* **Problem to solve**
Every line below that holds the string "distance" should be copied out.

* **Source material**

+---+

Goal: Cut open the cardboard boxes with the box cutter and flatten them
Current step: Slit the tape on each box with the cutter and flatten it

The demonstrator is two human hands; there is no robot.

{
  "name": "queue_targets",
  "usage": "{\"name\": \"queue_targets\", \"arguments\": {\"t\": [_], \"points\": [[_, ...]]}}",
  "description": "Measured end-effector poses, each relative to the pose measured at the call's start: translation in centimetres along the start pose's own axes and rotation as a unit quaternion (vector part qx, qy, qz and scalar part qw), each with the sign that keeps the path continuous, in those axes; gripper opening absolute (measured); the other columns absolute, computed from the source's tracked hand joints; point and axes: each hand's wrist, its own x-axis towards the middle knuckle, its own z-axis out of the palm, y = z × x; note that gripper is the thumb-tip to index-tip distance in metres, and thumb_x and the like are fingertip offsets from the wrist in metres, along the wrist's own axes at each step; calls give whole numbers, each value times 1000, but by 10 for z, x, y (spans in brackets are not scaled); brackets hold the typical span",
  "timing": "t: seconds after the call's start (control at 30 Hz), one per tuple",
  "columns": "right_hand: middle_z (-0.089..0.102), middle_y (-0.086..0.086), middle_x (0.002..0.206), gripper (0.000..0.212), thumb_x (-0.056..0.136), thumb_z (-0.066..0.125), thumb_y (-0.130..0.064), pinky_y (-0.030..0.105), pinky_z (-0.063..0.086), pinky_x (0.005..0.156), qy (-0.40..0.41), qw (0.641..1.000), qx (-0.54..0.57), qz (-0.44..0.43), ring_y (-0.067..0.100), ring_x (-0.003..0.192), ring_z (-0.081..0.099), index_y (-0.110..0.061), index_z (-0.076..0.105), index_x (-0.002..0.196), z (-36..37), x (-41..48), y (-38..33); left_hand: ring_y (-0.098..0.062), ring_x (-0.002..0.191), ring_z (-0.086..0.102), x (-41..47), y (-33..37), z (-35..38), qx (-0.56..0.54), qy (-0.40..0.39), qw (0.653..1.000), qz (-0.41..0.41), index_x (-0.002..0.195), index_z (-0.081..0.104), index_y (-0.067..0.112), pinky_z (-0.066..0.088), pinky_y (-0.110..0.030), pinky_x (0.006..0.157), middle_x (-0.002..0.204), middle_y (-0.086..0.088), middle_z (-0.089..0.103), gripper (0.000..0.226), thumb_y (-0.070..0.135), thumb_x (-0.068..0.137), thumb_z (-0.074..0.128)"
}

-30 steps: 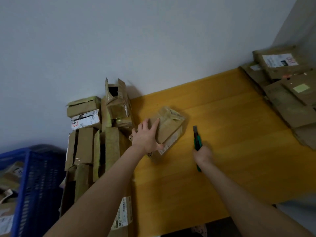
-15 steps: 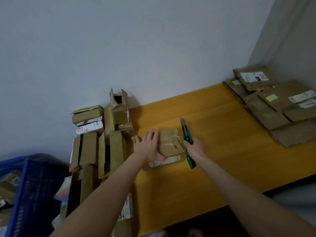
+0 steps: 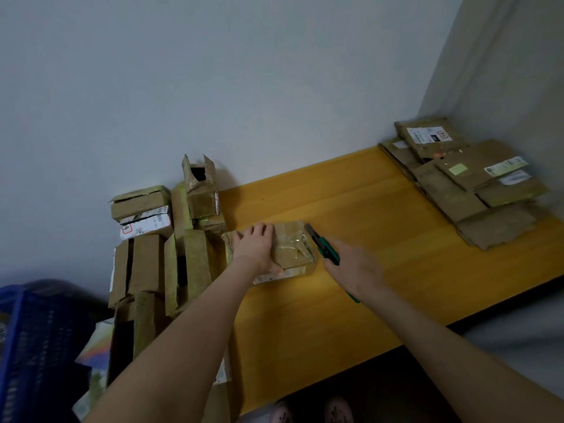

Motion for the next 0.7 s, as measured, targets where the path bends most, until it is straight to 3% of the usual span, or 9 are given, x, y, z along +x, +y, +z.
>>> {"name": "queue_targets", "arguments": {"t": [0.17,0.3,0.5,0.6,0.7], "points": [[58,-1,80,44,99,42,-33,27,41,51,-17,993,-115,-21,19,66,54,-35,35,142,-6,-4,-14,-32,145,16,-3,1,2,-12,4,1000,1,155,6,15,15,-54,118,157,-8,17,120,56,68,78],[49,-2,67,47,97,45,-14,27,32,44,-14,980,-195,-28,15,54,46,-30,39,141,-11,3,-30,-33,144,18,-4,2,3,-19,13,1000,1,154,9,14,14,-52,119,155,-9,21,117,55,69,78],[41,-2,66,37,90,45,1,26,26,46,-31,969,-243,-29,17,65,45,-17,53,122,-13,4,-47,-34,142,23,-4,3,6,-9,22,1000,-3,154,12,15,15,-51,119,153,-10,25,116,58,68,78],[45,-2,71,34,90,47,2,26,31,51,-38,965,-259,-28,16,67,46,-15,54,118,-11,1,-53,-33,143,22,-3,4,6,-4,18,1000,-6,154,11,16,13,-52,120,153,-10,24,116,58,68,77],[62,-1,95,31,90,50,1,26,37,60,-54,960,-273,-32,17,78,52,-15,56,116,-15,-2,-60,-33,143,21,-3,4,5,-6,11,1000,-9,154,10,16,13,-52,119,154,-11,24,117,58,69,77]]}}
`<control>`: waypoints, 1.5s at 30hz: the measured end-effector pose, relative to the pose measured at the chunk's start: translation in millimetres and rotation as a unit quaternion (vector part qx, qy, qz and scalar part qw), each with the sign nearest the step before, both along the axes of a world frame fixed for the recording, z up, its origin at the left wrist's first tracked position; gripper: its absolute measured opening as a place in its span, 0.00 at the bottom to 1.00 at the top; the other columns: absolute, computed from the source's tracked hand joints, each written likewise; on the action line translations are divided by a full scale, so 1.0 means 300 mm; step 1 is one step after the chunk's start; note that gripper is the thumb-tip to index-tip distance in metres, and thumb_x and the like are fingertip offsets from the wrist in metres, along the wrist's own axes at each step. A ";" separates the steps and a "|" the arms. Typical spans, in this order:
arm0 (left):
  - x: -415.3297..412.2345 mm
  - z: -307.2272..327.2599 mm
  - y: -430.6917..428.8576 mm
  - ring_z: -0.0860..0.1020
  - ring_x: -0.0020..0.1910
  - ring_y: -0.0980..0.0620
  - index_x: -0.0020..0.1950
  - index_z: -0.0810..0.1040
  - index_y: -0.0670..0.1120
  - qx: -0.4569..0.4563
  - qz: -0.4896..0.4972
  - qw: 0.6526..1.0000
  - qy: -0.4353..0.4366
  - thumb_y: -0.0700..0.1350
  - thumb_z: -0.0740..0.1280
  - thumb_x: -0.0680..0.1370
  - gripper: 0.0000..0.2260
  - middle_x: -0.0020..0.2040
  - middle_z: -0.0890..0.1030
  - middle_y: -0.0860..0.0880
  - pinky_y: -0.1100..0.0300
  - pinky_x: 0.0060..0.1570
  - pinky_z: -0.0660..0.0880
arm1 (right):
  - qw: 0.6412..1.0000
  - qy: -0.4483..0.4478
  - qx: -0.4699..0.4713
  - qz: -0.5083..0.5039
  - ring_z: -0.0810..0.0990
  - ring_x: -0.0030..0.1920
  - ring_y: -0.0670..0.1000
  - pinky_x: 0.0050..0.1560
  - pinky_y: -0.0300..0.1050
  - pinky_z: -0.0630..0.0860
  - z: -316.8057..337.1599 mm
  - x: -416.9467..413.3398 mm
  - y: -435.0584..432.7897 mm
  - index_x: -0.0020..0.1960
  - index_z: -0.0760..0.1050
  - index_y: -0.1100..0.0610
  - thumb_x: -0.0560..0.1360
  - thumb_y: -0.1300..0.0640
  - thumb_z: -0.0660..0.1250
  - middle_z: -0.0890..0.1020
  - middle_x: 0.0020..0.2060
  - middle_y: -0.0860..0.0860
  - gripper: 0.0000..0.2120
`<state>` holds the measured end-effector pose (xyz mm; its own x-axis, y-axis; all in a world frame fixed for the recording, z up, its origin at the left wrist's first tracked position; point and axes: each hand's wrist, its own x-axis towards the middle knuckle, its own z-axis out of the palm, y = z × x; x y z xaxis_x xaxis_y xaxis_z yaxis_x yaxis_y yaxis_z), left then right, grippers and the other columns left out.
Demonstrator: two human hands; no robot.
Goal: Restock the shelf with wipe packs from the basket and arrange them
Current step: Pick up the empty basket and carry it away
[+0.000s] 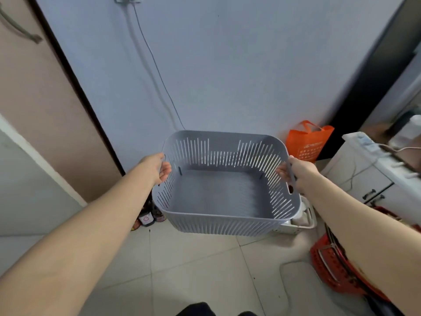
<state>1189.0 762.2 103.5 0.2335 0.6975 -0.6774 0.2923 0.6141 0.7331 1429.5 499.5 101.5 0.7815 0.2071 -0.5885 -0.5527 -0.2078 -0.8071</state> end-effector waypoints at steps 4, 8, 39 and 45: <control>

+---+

* **Answer section**
  "description": "Measured end-effector poses, each relative to the pose measured at the call's start: translation in centimetres along the start pose's own axes and rotation as a unit quaternion (vector part qx, qy, qz and scalar part qw), each with the sign that keeps the path continuous, in those axes; gripper opening absolute (measured); the other columns absolute, computed from the source's tracked hand joints; point and axes: each hand's wrist, its own x-axis towards the middle knuckle, its own z-axis out of the palm, y = z × x; note that gripper is the thumb-tip to index-tip distance in metres, and thumb_x and the like are fingertip offsets from the wrist in metres, along the wrist's own axes at each step; calls give whole numbers, each value times 1000, but by 10 for z, x, y (spans in brackets are not scaled); brackets hold the typical span",
`<control>`: waypoints, 1.5s at 30hz: the measured end-effector pose, relative to the pose measured at the chunk's start: translation in millimetres and rotation as a unit quaternion (vector part qx, qy, qz and scalar part qw), each with the sign nearest the step before, both along the axes of a world frame fixed for the recording, z up, its origin at the left wrist's first tracked position; gripper: its absolute measured opening as a place in its span, 0.00 at the bottom to 1.00 at the top; the other columns: absolute, computed from the source's tracked hand joints, each written likewise; on the action line translations are divided by a full scale, so 1.0 means 300 mm; step 1 is one step after the chunk's start; note that gripper is the thumb-tip to index-tip distance in metres, and thumb_x and the like are fingertip offsets from the wrist in metres, along the wrist's own axes at each step. A ";" separates the steps and a "|" the arms. Typical spans, in this order:

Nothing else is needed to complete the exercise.